Por Carlos Eden Meira
Depois da enchente de 1914,
conta-se que foi a de 1942, a segunda mais rigorosa enchente que atingiu
Jequié. Sendo assim, durante muitos anos antes da construção da Barragem da
Pedra, os moradores sentiam-se ameaçados por quaisquer vestígios de chuvas mais
intensas nas chamadas “chuvas das águas” que começam nos meses de fim de ano,
até os primeiros meses do ano seguinte. Quando nuvens escuras se formaram a
oeste da cidade, naquele ano no final dos anos 50, houve uma espécie de pânico,
pois diziam que localidades vizinhas na região da caatinga, já estavam debaixo
d’água. Diziam, inclusive, que houve um corre-corre desesperado de algumas
pessoas estocando alimentos, achando que a enchente atingiria o centro da
cidade, destruindo lojas e armazéns.
Tal boato fez com que meu pai,
pessoa precavida, chegasse à conclusão de que nesse desespero poderia faltar
açúcar, pois, disseram que as pessoas em pânico corriam ao armazém da Magalhães
S.A. na esquina da João Mangabeira com a Felix Gaspar, e compravam sacos e mais
sacos de sessenta quilos de açúcar. Meu avô, experiente em observar formação de
chuvas na região, duvidava que houvesse tal enchente; sorria satisfeito com as
perspectivas de chuvas que beneficiariam a lavoura e o pasto na zona rural da
caatinga, e divertia-se com o exagero do boato, inclusive com a preocupação do
meu pai.
Mesmo assim, meu pai mandou que
eu e meu irmão Raymundo, fôssemos (imaginem) de bicicleta, comprar um saco de
açúcar de sessenta quilos no tal armazém. Lá fomos, Raymundo no “guidom”, eu no
bagageiro, descendo em maluca disparada a bastante íngreme ladeira da antiga
Rua Laudelino Barreto, que começava no também antigo Alto da Bela Vista, em
direção ao centro. Um perigo doido, coisa que meu pai não viu, mas para nós
garotos, era muito divertido. Entretanto, quando chegamos ao armazém e os
vendedores que ali trabalhavam viram que o transporte do açúcar seria via
bicicleta, foi muita gozação.
Rindo muito, os rapazes do
armazém colocaram o saco atravessado sobre o “quadro” da bicicleta e improvisaram,
não sei como, uma corda para amarrá-lo. Difícil, no entanto, foi voltar a pé
pra casa, empurrando essa bendita bicicleta e sua pesada carga, ladeira acima.

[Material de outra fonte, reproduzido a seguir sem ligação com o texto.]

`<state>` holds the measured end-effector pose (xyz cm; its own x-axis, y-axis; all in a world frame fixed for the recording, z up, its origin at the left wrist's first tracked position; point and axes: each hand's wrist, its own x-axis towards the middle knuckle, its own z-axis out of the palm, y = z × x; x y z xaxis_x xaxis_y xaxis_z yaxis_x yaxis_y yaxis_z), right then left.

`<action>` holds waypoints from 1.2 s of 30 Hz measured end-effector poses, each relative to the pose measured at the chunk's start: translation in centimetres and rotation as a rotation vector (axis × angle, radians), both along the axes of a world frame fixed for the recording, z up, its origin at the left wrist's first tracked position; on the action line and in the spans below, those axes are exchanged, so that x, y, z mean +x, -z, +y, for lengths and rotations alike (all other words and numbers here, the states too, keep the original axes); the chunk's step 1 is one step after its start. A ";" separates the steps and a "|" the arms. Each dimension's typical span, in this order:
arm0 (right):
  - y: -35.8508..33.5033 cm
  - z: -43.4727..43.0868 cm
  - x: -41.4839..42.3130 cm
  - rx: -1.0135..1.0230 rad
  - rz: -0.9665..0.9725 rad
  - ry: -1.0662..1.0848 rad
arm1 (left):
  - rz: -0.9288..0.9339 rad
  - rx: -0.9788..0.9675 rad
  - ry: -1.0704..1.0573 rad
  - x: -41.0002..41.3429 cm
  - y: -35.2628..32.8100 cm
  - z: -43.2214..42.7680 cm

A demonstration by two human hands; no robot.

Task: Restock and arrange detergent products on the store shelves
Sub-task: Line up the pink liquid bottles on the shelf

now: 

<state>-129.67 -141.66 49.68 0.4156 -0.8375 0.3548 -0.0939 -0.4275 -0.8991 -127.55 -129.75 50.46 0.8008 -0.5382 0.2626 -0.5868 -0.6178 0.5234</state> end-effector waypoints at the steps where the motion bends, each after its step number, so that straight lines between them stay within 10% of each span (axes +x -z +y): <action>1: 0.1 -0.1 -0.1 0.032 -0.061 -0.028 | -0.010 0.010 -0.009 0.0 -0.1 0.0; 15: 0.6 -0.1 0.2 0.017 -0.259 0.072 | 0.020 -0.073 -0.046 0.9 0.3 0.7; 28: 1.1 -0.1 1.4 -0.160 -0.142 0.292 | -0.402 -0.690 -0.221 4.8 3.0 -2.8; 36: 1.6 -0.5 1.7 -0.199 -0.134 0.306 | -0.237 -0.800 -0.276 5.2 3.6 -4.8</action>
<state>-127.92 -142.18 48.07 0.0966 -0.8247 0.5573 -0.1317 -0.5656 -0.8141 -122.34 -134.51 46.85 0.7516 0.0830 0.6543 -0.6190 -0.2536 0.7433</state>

Raymundo suando e resmungando muito, empurrando o “guidom”, e eu retado da
vida, “botando os bofes pela boca” a empurrar o bagageiro, tendo ainda que
aguentar as gozações e piadinhas das pessoas que passavam por nós e gritavam
rindo:
- Ô do açúcar, “a cuma” é o
quilo?
- Meninos, quanto querem para
levar dois sacos destes lá no Alto da Balança?
- Gente, olha uma bicicleta
movida a açúcar!
Choveu bastante naquele ano, mas a tal enchente não veio mesmo. Em compensação, lá em casa, passou-se muito tempo sem comprar açúcar.